● Task prompt
In your reply, reproduce the lines from the first one below to the line containing "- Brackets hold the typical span", inclusive, exactly as they stand.
☆ ☆ ☆ ☆ ☆
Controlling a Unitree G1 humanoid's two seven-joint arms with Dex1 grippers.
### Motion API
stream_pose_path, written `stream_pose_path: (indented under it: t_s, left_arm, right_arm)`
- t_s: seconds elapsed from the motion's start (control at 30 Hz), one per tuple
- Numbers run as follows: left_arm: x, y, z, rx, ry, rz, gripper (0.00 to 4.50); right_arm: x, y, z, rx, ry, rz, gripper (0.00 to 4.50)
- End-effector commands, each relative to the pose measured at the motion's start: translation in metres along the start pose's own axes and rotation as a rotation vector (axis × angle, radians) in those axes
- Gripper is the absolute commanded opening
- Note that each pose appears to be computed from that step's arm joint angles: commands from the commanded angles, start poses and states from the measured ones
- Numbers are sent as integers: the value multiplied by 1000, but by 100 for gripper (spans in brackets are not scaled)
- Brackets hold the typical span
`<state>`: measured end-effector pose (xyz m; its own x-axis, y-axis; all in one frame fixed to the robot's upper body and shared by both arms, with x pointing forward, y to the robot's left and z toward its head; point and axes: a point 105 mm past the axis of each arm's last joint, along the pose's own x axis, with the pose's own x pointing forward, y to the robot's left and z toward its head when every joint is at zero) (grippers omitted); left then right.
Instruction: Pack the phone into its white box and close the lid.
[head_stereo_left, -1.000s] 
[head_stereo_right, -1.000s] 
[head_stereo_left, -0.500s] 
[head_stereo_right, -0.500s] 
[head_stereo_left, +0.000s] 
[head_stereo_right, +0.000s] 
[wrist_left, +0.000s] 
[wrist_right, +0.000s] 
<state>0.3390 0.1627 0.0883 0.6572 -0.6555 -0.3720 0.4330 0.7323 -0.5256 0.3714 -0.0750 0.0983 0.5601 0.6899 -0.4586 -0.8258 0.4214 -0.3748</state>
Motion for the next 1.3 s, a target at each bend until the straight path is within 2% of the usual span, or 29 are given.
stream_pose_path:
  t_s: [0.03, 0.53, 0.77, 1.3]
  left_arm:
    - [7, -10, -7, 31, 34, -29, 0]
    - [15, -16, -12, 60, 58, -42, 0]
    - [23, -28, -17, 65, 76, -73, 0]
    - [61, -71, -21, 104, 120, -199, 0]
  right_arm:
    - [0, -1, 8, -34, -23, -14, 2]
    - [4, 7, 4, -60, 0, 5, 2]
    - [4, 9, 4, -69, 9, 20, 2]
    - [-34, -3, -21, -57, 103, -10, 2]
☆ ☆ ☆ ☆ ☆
● Result below
Controlling a Unitree G1 humanoid's two seven-joint arms with Dex1 grippers.
### Motion API
stream_pose_path, written `stream_pose_path: (indented under it: t_s, left_arm, right_arm)`
- t_s: seconds elapsed from the motion's start (control at 30 Hz), one per tuple
- Numbers run as follows: left_arm: x, y, z, rx, ry, rz, gripper (0.00 to 4.50); right_arm: x, y, z, rx, ry, rz, gripper (0.00 to 4.50)
- End-effector commands, each relative to the pose measured at the motion's start: translation in metres along the start pose's own axes and rotation as a rotation vector (axis × angle, radians) in those axes
- Gripper is the absolute commanded opening
- Note that each pose appears to be computed from that step's arm joint angles: commands from the commanded angles, start poses and states from the measured ones
- Numbers are sent as integers: the value multiplied by 1000, but by 100 for gripper (spans in brackets are not scaled)
- Brackets hold the typical span

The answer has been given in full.